W3C home > Mailing lists > Public > uri@w3.org > January 2006

following syntax of old schemes

From: Jeremy Carroll <jjc@hpl.hp.com>
Date: Wed, 25 Jan 2006 13:10:10 +0000
Message-ID: <43D778B2.5090603@hpl.hp.com>
To: uri@w3.org


A (last?) comment on
http://tools.ietf.org/html?draft=draft-hansen-2717bis-2718bis-uri-guidelines-07.txt


I wonder whether this paragraph needs strengthening
[[
All URI scheme
    specifications MUST define their own syntax such that all strings
    matching their scheme-specific syntax will also match the <absolute-
    URI> grammar described in Section 4.3 of RFC 3986.
]]

For example, to this:
[[
All URI scheme
    specifications MUST define their own syntax such that all strings
    matching their scheme-specific syntax will also match the <absolute-
    URI> grammar described in Section 4.3 of RFC 3986;
*** NEW TEXT below
and such that for all such strings, every subcomponent defined by the
scheme, lies wholly within only one of the authority, path, query
or fragment components defined in RFC 3986.
]]

If so, there may be a desire to have consequential changes to
[[
New URI schemes SHOULD reuse the common URI components of RFC 3986
    for the definition of hierarchical naming schemes.  However, if there
    is a strong reason for a URI scheme to not use the hierarchical
    syntax, then the new scheme definition SHOULD follow the syntax of
    previously registered schemes.
]]

Two previously registered schemes that break my suggested text are: file 
and ftp.
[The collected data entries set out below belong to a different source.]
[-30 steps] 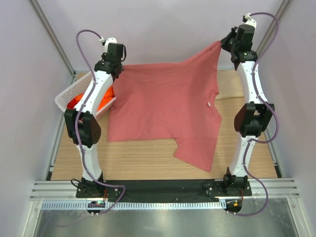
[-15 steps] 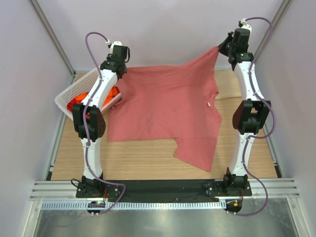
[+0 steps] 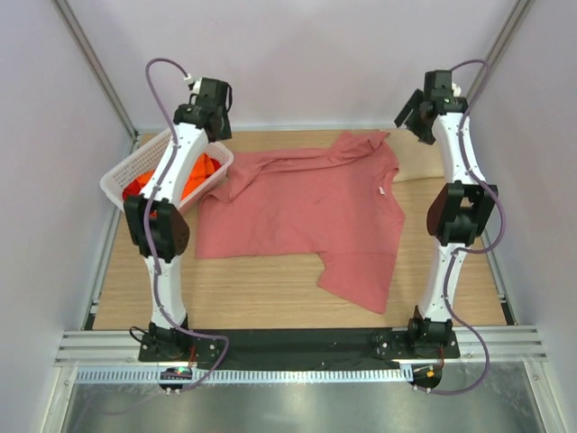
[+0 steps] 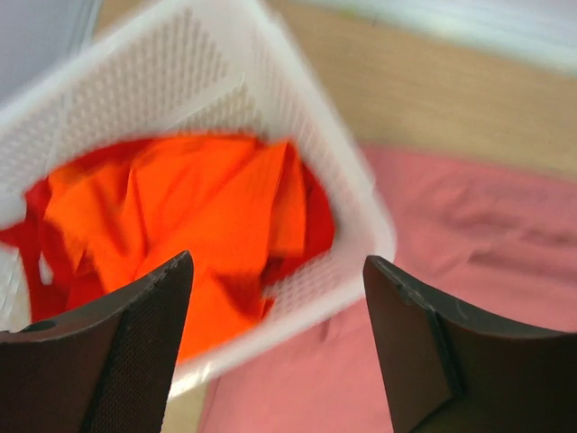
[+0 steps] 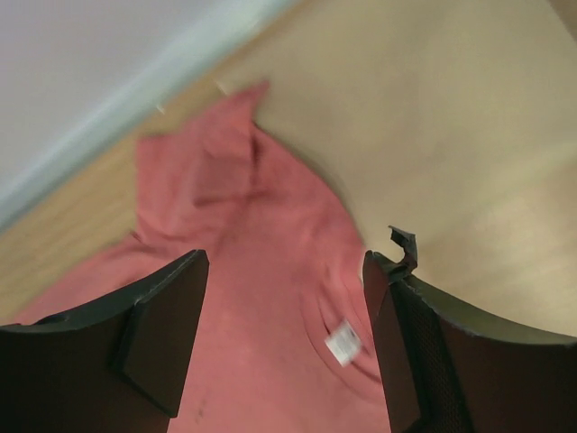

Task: Fold and stack the t-shirts
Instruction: Flatten the tshirt out

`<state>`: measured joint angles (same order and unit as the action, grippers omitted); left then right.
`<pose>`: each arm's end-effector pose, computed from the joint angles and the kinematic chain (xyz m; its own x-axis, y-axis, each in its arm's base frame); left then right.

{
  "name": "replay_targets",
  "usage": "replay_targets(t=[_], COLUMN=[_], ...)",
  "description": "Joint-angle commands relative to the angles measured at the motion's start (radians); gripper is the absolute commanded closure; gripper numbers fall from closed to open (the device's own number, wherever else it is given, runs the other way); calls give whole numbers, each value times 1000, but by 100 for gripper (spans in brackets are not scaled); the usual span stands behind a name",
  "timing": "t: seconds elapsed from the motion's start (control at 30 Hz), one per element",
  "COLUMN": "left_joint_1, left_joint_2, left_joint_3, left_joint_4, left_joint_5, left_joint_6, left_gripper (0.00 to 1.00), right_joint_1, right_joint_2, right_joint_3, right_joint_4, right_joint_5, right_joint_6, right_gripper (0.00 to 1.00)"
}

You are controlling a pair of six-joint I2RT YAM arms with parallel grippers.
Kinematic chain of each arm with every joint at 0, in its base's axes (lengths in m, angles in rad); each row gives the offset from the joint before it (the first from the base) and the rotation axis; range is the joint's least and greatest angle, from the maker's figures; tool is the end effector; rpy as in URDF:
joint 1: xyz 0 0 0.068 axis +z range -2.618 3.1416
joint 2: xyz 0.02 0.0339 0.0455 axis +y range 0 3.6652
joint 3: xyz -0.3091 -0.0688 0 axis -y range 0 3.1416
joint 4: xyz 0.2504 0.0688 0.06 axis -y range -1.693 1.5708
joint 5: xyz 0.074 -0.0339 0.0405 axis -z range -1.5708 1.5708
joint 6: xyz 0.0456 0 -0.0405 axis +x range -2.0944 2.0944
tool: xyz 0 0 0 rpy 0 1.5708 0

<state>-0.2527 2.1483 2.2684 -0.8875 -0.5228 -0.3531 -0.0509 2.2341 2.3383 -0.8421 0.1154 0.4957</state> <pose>0.5013 -0.1059 0.3832 -0.5853 -0.1583 -0.7952 -0.3557 0.9315 0.0764 0.5404 -0.0328 0.3625 -0.5265 0.4999 -0.6877 0.4389 0.8526 0.2838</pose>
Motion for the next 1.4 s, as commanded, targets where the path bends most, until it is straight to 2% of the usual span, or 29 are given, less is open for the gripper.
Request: replay_targets(t=[0.0, 0.07, 0.1, 0.13, 0.17, 0.2, 0.23, 0.27, 0.3, 0.33, 0.4, 0.47, 0.53, 0.63, 0.7, 0.8, 1.03, 1.1, 1.13, 1.17, 1.37], left_joint_1=[6, 4, 6, 4, 4, 4, 4, 4, 4, 4, 7, 19, 94, 185, 199, 202, 202, 204, 202, 204, 202], left_joint_2=[-218, -344, -385, -481, -528, -582, -628, -706, -734, -754, -771, -757, -722, -662, -639, -610, -568, -570, -571, -576, -605], left_joint_3=[-183, -304, -425, -501, -568, -710, -771, -826, -928, -964, -1030, -1116, -1179, -1254, -1264, -1244, -1248, -1279, -1291, -1302, -1350], left_joint_4=[-88, -105, -107, -108, -97, -88, -79, -70, -64, -59, -57, -35, 33, 96, 123, 151, 145, 154, 156, 159, 157], left_joint_5=[55, 96, 121, 173, 193, 210, 224, 227, 236, 260, 279, 311, 400, 478, 514, 494, 461, 471, 477, 472, 443], left_joint_6=[-66, -96, -110, -119, -139, -148, -159, -184, -190, -193, -210, -234, -279, -307, -311, -322, -386, -409, -415, -432, -458], left_gripper=[26, 30, 34, 36, 37, 39, 41, 42, 46, 46, 46, 42, 39, 43, 46, 49, 53, 51, 48, 45, 48], right_joint_1=[17, 49, 51, 83, 98, 135, 160, 183, 230, 250, 270, 278, 279, 280, 279, 281, 280, 279, 279, 279, 278], right_joint_2=[-207, -314, -355, -396, -491, -539, -598, -696, -752, -798, -928, -1014, -1111, -1140, -1136, -1156, -1151, -1142, -1137, -1124, -1090], right_joint_3=[-158, -300, -354, -414, -535, -603, -672, -800, -863, -931, -1109, -1257, -1327, -1404, -1422, -1426, -1389, -1386, -1389, -1392, -1456], right_joint_4=[-146, -172, -176, -175, -169, -161, -149, -138, -134, -126, -126, -115, -123, -169, -205, -212, -241, -242, -238, -238, -209], right_joint_5=[23, 23, 21, 6, 0, -8, -29, -34, -36, -60, -98, -169, -166, -189, -197, -206, -186, -169, -152, -142, -148], right_joint_6=[34, 14, 11, 6, 0, -2, -3, -3, 12, 20, 44, 66, 72, 49, 41, 41, 21, 26, 30, 37, 90], right_gripper=[23, 23, 23, 23, 25, 26, 28, 32, 35, 39, 60, 75, 76, 74, 68, 62, 56, 50, 41, 40, 38])
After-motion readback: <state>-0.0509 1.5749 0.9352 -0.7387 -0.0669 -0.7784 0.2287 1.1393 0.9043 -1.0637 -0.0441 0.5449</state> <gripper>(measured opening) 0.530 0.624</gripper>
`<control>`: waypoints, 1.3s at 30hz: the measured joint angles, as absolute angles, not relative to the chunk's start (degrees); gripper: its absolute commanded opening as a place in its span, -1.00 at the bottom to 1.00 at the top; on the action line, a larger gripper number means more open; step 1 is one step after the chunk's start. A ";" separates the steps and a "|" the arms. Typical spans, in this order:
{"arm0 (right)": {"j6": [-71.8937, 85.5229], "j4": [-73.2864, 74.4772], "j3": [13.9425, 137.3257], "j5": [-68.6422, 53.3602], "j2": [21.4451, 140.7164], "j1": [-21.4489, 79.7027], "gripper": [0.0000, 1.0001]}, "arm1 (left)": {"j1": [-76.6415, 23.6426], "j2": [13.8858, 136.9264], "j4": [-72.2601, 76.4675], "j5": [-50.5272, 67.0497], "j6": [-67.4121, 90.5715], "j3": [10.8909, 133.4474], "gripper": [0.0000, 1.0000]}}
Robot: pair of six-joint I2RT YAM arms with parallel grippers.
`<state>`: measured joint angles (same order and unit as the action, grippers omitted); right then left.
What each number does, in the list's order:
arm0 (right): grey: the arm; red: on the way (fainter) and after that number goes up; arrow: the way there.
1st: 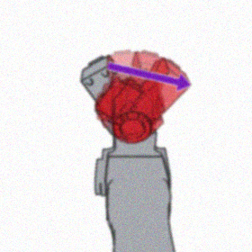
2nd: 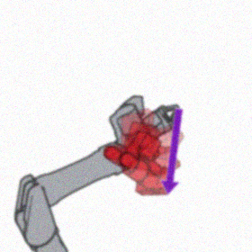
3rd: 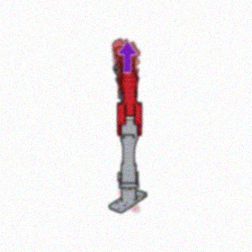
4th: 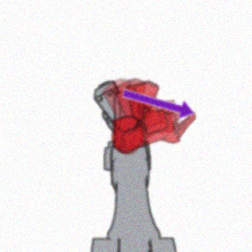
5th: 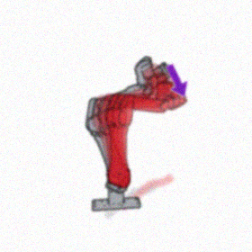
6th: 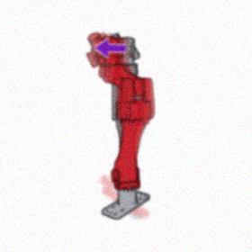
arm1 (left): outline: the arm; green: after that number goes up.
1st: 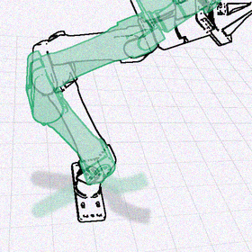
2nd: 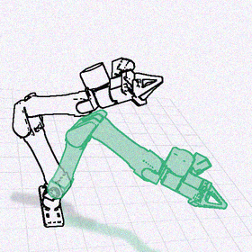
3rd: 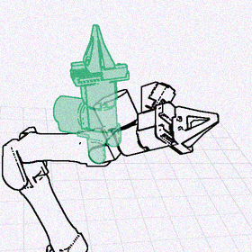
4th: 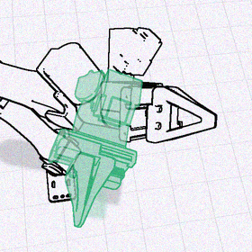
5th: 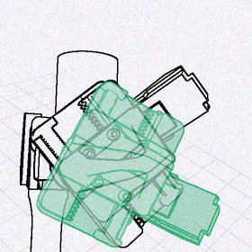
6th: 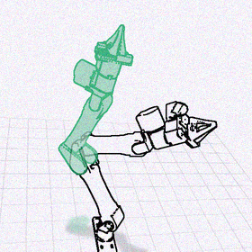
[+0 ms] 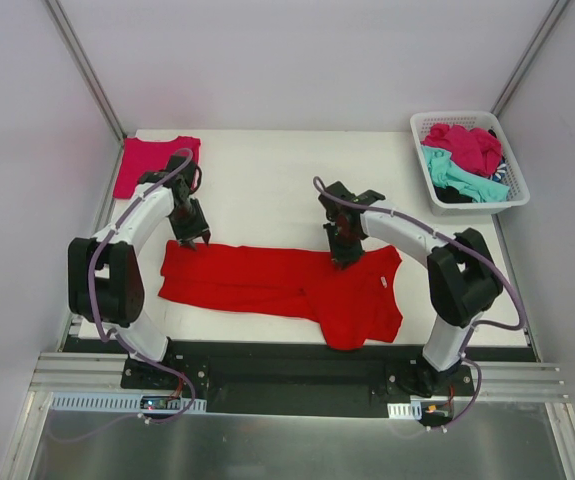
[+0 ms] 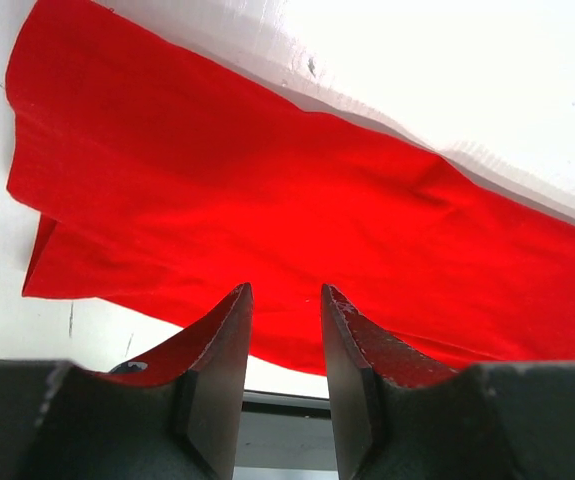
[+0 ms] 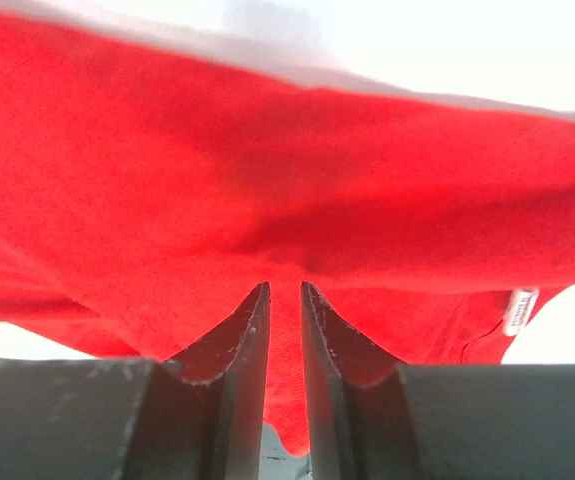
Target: Fold and stack the t-shirts
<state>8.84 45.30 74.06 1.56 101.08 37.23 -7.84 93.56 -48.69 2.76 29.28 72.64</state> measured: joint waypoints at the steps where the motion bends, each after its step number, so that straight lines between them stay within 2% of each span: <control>1: 8.97 45.43 74.72 1.48 101.78 36.34 -0.56 | -7.84 93.89 -48.69 2.76 29.36 72.75 -0.35; 7: 8.84 47.48 80.27 3.07 105.78 30.33 -0.60 | -7.81 99.83 -47.79 2.72 29.69 74.67 -0.36; 11: 8.32 48.73 80.79 4.69 107.00 28.62 -0.71 | -7.77 103.02 -46.85 2.72 30.06 74.87 -0.36; 18: 8.38 51.35 79.99 7.01 108.55 28.32 -0.57 | -6.94 103.39 -46.00 2.68 30.57 75.22 -0.38; 21: 8.86 52.18 79.79 8.01 108.88 28.08 -0.56 | -5.96 103.39 -45.34 2.59 30.57 75.40 -0.38; 33: 12.47 56.64 81.49 9.61 114.91 22.85 -0.65 | 1.85 103.39 -43.92 3.20 30.68 75.55 -0.41; 39: 12.67 57.63 84.36 9.74 115.04 22.22 -0.67 | 1.87 104.25 -42.81 4.67 31.22 75.90 -0.44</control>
<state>12.67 57.63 84.36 9.74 115.04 22.22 1.87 104.25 -42.81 4.67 31.22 75.90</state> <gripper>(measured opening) 0.171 0.282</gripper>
The definitions of both file and ftp suffer from an 
inconsistency with RFC 3986 concerning the use of ? and ;. Consider

ftp://example.org/foo?bar/ba?z;type=d

Parsing according to the defn of ftp (RFC 1738)

ftpurl = "ftp://" login [ "/" fpath [ ";type=" ftptype ]]
fpath = fsegment *[ "/" fsegment ]
fsegment = *[ uchar | "?" | ":" | "@" | "&" | "=" ]
ftptype = "A" | "I" | "D" | "a" | "i" | "d"


we get:

ftp://
   example.org
   / foo?bar / ba?z
   type=d


whereas parsing with RFC 3986 we get

ftp:
    // example.org
    / foo
    ? bar/ba?z;type=d

The different treatment of ? presumably can result in interoperational 
failures (not that I have tried to find one).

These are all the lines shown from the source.